Para Rousseau, a criança tem a sua própria história, é um ser concreto e real, livre para querer, sentir, pensar e proceder. Para Decroly, é uma individualidade — o que exige um trabalho diferenciado Todos aprendem com ritmo e estímulos diferentes Para Freinet, a criança possui os germes do próprio desenvolvimento e realização Quando motivada e orientada, cria, age, realiza, disciplina-se sozinha.

Todos os nossos autores concordam em que, cada uma a seu modo, ritmo e tempo, todas as crianças são capazes de conhecer, progredir e tornar-se autônomas. Não há possibilidade de alfabetização sem relação escrita-mundo, escrita-contexto. ”A leitura do mundo precede a leitura da palavra, daí que a posterior leitura desta não possa prescindir da continuidade da leitura daquele”, nos diz Paulo Freire. FREIRE, 1985,p 11.
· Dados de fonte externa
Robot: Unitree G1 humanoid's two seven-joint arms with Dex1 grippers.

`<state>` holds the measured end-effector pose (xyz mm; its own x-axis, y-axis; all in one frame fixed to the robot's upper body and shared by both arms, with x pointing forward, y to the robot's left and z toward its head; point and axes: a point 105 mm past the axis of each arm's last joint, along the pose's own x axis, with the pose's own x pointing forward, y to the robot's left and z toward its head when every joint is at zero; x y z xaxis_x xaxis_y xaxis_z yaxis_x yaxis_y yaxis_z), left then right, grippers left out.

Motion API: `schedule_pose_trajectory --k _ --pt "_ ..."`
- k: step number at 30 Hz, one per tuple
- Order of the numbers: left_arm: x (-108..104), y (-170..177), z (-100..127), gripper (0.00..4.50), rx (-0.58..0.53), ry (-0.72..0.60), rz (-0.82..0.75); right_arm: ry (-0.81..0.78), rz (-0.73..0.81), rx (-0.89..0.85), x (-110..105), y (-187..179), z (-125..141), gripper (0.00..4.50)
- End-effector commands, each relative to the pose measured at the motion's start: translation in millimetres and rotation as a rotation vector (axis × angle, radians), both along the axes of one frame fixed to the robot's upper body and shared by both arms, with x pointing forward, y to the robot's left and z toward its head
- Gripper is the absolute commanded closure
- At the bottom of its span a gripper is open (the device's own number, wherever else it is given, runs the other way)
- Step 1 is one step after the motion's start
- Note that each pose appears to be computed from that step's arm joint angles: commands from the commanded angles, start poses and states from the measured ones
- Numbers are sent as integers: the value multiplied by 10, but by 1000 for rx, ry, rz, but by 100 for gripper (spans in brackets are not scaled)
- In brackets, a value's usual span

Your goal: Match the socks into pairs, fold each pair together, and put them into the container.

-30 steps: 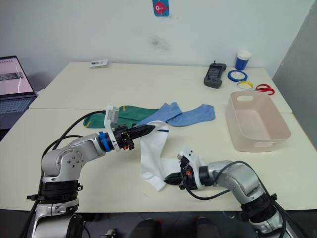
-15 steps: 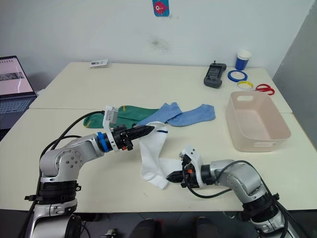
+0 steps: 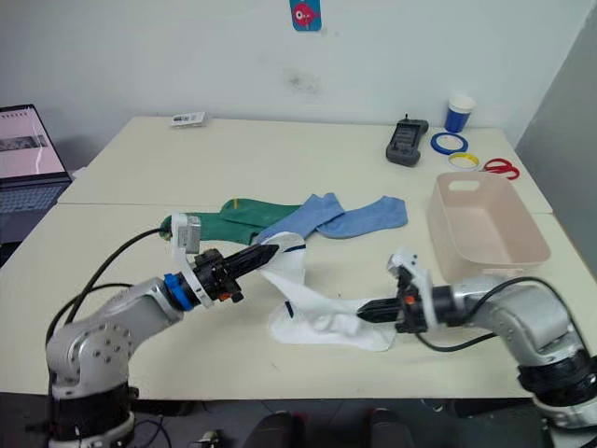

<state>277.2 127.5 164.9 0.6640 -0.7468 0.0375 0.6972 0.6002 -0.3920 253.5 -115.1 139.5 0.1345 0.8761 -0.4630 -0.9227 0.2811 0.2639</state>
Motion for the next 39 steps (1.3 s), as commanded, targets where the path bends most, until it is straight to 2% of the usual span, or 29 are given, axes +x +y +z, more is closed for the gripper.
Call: schedule_pose_trajectory --k 1,8,9,11,18,19,22,25,31,34,39 --pt "-152 -33 -67 450 25 -3 27 6 106 10 -128 30 54 447" --pt "-405 -3 -469 450 61 151 43 32 161 -78 -291 81 -331 447" --pt "-426 9 -500 430 63 167 42 23 166 -89 -303 85 -372 429" --pt "-462 32 -527 393 53 195 36 20 174 -100 -337 80 -415 390" --pt "-613 190 -561 177 93 250 -33 9 173 -87 -374 8 -311 150" --pt "-642 247 -553 173 106 259 -52 9 165 -74 -375 3 -272 116" --pt "-669 468 -503 173 166 274 -98 -2 111 -23 -311 -7 -154 116" --pt "-543 613 -387 173 200 243 -106 -36 50 -13 -204 -21 -129 116" --pt "-260 475 -225 173 208 177 -183 -87 63 -54 -142 41 -206 116" --pt "-240 371 -258 173 247 179 -239 -97 96 -77 -190 55 -242 116" --pt "-361 418 -407 173 329 236 -287 -75 122 -73 -311 -6 -178 116"
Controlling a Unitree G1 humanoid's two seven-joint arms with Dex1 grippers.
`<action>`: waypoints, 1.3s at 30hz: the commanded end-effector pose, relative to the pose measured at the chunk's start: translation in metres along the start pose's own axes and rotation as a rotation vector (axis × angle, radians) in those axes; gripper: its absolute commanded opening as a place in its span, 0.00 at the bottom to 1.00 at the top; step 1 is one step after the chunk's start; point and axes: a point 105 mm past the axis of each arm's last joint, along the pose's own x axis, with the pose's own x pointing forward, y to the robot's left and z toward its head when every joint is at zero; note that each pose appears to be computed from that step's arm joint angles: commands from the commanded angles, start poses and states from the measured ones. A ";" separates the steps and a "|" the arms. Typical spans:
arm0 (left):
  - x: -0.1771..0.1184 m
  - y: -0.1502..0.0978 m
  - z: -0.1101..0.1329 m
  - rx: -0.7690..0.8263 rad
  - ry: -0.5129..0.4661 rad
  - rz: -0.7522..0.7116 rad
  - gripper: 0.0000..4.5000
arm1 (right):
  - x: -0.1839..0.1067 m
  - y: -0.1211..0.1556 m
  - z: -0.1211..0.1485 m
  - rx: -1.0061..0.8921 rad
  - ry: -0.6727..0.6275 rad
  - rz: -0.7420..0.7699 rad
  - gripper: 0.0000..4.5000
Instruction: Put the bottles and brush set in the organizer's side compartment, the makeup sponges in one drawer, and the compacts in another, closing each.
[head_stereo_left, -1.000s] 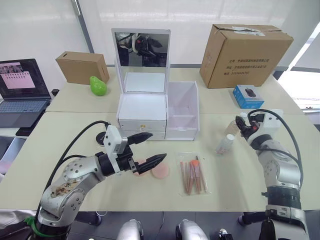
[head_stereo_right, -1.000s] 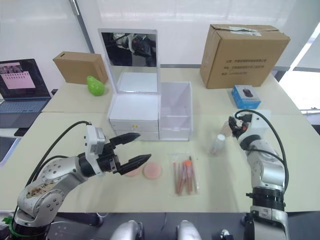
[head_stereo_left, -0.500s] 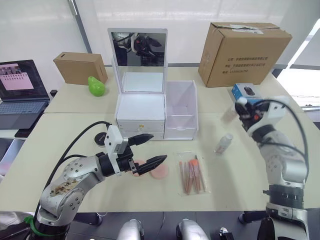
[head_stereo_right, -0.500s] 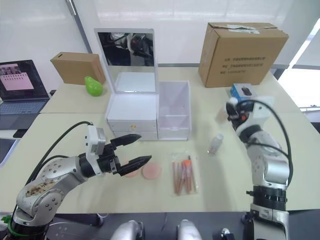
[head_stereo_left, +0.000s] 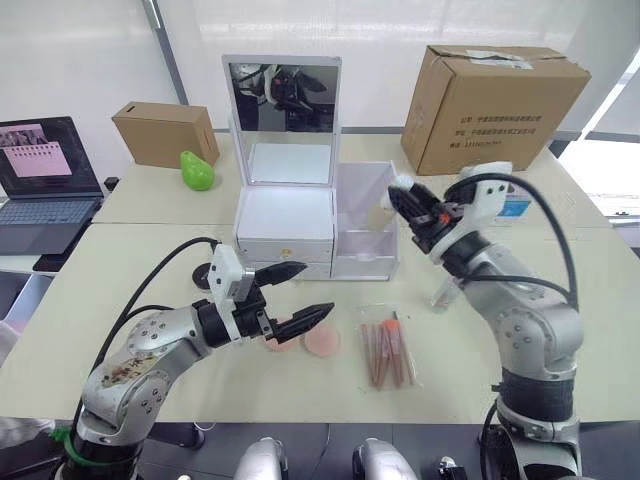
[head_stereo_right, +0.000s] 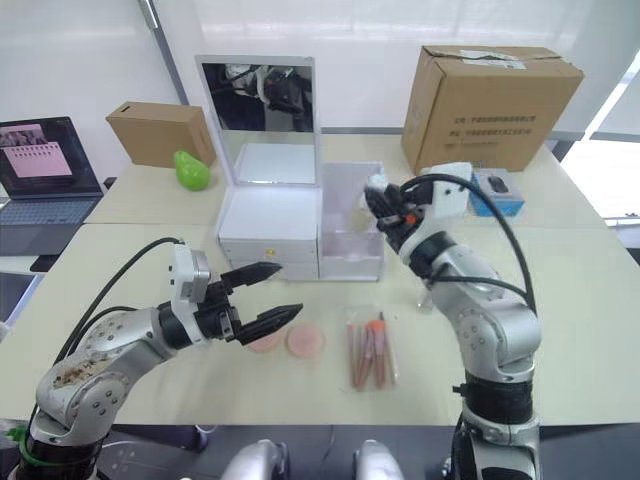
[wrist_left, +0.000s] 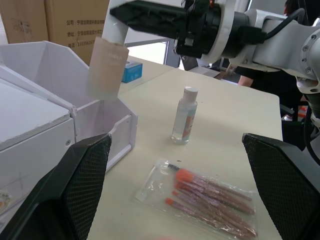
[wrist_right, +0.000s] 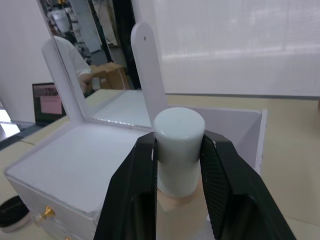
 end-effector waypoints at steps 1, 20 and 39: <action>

Quando a criança é estimulada por materiais escritos, ela constrói conhecimentos sobre a escrita e a leitura e, em conseqüência, conhecimentos do mundo. O ambiente alfabetizador, ao fornecer elementos estimulantes, desafia o sujeito a pensar sobre a língua escrita como sistema de representação de significados contextuais. A alfabetização passa a ser um processo que se inicia muito antes da entrada na escola — processo que, evidentemente, apresenta diferenças, pois depende do ambiente social em que a criança vive, mais que do desejo ou intenção das pessoas que com ela convivem.